══ GIVEN RECORDS

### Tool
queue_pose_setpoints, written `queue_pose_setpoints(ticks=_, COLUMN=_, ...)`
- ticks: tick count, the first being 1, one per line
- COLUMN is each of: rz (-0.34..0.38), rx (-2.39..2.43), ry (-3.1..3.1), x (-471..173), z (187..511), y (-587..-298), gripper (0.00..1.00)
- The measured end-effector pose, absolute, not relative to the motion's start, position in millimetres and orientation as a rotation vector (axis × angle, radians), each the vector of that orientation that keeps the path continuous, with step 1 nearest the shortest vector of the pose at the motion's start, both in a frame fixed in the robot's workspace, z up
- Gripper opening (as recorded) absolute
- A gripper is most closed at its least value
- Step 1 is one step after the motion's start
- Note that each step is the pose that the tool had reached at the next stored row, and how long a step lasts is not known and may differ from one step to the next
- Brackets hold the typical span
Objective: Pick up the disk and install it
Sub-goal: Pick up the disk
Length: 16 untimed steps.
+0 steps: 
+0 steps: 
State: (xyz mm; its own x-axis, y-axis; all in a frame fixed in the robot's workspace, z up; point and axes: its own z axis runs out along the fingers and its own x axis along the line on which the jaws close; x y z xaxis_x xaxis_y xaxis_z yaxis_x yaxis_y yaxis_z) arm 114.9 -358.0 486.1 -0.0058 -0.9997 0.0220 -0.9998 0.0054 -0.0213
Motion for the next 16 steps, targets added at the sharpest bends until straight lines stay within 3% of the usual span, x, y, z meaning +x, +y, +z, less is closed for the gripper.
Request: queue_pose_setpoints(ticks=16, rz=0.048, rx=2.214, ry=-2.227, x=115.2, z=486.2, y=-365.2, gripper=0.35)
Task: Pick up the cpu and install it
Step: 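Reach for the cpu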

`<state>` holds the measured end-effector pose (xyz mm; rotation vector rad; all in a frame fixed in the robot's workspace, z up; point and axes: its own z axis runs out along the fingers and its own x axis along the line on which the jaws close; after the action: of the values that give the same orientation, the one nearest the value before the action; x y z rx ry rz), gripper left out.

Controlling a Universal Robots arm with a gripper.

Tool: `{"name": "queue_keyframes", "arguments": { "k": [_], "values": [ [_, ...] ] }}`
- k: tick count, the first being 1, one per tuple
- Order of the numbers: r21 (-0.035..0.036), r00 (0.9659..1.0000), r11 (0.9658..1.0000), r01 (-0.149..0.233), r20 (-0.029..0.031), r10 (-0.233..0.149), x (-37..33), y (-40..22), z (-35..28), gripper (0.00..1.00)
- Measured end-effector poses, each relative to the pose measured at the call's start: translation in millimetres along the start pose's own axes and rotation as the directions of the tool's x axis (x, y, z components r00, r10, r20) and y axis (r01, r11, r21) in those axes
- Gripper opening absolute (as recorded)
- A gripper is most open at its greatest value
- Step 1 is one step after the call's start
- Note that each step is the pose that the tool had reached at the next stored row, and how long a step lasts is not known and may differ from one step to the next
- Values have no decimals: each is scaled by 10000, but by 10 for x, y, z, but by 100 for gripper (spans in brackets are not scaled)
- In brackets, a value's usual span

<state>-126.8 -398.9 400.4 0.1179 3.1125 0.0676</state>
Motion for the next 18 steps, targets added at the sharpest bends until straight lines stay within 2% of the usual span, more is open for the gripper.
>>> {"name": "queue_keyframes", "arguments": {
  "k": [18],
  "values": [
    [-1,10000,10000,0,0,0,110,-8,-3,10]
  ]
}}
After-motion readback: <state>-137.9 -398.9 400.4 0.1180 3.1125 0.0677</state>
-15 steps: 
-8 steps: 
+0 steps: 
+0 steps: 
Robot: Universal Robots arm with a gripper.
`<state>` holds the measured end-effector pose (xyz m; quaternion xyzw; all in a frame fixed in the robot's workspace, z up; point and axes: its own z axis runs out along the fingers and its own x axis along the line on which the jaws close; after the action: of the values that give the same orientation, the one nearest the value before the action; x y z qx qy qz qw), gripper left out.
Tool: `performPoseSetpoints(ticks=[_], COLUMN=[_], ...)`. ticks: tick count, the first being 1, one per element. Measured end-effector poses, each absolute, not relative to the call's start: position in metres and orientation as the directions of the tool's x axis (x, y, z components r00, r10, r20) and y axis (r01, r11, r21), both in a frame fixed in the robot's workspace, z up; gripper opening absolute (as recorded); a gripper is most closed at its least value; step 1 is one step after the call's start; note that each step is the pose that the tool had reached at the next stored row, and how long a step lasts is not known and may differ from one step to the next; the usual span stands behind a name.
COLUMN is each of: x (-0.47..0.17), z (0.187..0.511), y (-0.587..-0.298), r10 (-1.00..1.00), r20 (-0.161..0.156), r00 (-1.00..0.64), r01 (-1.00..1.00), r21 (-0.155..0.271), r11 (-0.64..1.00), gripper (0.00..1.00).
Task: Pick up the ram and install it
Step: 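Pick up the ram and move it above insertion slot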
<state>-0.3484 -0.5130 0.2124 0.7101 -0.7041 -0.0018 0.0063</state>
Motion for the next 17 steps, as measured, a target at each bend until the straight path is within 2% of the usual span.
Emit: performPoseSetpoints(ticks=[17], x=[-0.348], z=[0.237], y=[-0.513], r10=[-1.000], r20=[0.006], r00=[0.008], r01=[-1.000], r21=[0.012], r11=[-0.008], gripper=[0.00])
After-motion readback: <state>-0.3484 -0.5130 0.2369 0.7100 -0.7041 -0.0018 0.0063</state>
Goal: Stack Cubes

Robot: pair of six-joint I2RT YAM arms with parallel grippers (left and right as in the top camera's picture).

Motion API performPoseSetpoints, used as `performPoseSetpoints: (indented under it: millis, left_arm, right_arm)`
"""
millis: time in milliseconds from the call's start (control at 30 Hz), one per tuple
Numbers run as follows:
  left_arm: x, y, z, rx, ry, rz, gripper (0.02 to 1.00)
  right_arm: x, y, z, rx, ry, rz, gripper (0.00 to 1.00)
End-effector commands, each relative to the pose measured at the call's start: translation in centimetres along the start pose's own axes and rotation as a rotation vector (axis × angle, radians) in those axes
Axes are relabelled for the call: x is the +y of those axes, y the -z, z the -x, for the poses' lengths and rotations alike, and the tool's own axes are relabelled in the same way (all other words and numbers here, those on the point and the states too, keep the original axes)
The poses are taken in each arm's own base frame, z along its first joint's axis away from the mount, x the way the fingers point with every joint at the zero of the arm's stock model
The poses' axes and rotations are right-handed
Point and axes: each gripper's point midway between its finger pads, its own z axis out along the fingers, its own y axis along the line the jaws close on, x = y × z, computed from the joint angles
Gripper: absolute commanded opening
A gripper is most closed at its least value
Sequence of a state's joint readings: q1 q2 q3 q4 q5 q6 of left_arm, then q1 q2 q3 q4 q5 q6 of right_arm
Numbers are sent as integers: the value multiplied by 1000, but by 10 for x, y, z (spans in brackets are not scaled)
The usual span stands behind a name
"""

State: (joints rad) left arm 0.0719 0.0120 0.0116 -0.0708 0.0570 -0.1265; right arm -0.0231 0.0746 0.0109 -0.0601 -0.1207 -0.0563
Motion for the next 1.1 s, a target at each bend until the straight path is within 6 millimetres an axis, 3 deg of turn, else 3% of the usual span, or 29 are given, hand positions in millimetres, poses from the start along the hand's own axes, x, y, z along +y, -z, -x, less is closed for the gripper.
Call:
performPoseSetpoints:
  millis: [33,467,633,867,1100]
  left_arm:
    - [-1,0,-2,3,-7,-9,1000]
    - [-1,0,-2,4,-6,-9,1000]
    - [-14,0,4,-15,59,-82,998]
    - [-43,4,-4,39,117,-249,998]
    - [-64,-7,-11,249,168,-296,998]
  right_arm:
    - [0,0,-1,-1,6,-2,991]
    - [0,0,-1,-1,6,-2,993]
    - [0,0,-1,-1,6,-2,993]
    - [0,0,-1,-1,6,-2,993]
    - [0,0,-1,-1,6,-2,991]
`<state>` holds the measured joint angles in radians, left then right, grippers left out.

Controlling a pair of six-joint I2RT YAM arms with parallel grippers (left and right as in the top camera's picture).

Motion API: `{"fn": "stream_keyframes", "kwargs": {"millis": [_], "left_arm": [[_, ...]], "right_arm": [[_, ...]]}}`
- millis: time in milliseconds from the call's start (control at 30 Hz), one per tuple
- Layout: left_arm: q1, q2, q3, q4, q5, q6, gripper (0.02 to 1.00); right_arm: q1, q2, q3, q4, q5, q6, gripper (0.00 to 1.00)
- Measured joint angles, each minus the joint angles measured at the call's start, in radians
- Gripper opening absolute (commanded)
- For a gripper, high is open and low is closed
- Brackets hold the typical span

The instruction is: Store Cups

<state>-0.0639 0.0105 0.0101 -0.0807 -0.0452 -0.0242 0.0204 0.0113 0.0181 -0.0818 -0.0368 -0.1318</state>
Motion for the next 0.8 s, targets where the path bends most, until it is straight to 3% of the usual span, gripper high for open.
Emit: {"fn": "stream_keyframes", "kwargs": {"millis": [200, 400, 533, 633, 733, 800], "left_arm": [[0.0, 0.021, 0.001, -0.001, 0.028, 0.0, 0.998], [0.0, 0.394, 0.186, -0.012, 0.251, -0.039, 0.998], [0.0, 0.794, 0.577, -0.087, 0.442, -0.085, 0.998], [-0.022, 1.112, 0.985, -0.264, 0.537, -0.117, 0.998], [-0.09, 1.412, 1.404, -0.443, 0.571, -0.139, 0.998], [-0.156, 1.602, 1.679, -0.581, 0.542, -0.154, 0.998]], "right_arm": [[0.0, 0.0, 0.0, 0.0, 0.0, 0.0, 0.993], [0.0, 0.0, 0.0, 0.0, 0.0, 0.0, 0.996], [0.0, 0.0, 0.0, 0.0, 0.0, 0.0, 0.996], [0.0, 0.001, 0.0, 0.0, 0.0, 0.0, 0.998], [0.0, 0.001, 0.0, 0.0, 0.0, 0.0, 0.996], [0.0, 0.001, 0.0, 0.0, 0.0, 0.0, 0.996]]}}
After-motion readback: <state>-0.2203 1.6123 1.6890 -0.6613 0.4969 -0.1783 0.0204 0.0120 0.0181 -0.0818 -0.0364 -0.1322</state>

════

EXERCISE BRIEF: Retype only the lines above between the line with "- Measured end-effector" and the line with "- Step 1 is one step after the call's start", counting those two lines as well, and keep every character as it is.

ANSWER TO THIS TASK:
- Measured end-effector poses, each relative to the pose measured at the call's start: translation in millimetres along the start pose's own axes and rotation as the directions of the tool's x axis (x, y, z components r00, r10, r20) and y axis (r01, r11, r21) in those axes
- Gripper opening absolute (as recorded)
- A gripper is most open at its greatest value
- Step 1 is one step after the call's start

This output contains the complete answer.